## [Work to complete]
Before you return the lines below, strip out any images and keep every word as written.

## [Material provided]
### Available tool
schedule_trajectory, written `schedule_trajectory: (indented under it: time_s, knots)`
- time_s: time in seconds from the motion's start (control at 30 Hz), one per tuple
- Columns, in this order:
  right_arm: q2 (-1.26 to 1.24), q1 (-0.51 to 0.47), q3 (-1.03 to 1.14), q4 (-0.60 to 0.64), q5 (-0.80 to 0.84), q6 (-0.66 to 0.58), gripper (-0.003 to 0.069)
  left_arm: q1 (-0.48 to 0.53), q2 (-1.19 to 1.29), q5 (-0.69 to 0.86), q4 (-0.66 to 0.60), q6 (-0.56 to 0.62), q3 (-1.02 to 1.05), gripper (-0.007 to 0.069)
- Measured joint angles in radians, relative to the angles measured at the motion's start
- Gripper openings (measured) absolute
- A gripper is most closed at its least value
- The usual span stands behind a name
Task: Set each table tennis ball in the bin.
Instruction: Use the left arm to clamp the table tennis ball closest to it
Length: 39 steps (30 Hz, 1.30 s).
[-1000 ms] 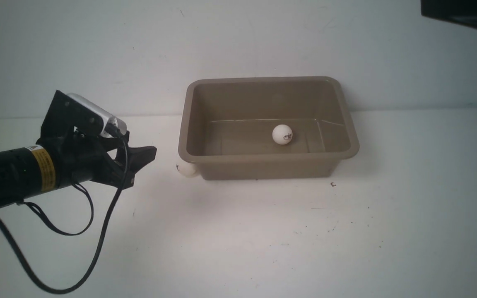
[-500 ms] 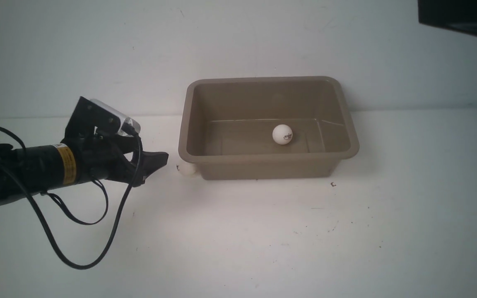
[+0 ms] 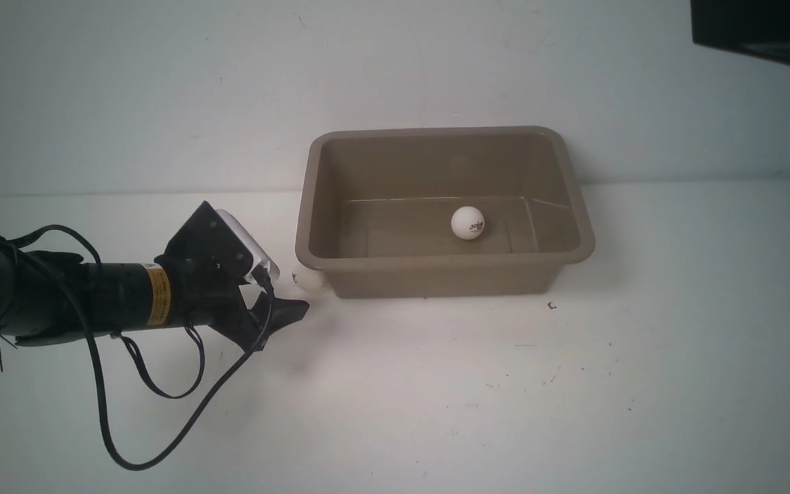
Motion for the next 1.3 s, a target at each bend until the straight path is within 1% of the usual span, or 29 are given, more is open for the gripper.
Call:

## [Answer space]
### Available tool
schedule_trajectory, written `schedule_trajectory: (indented under it: time_s, knots)`
- time_s: time in seconds from the motion's start (control at 30 Hz), one per tuple
- Columns, in this order:
  right_arm: q2 (-1.26 to 1.24), q1 (-0.51 to 0.47), q3 (-1.03 to 1.14), q4 (-0.60 to 0.64), q5 (-0.80 to 0.84), q6 (-0.66 to 0.58), gripper (-0.003 to 0.069)
  left_arm: q1 (-0.48 to 0.53), q2 (-1.19 to 1.29), q5 (-0.69 to 0.86), q4 (-0.66 to 0.60), q6 (-0.56 to 0.62), q3 (-1.02 to 1.05), gripper (-0.007 to 0.069)
- Measured joint angles in radians, relative to the angles measured at the motion's start
- Gripper openings (measured) absolute
- A gripper is most closed at its least value
- The usual span stands behind a name
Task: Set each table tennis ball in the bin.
Instruction: Use the left arm to clamp the table tennis ball closest to it
Length: 39 steps (30 Hz, 1.30 s).
[-1000 ms] 
[-500 ms] 
[+0 ms] 
Motion for the next 1.3 s, a target at each bend until the straight path is within 1% of the usual span, or 29 are given, more is open for the gripper.
Call:

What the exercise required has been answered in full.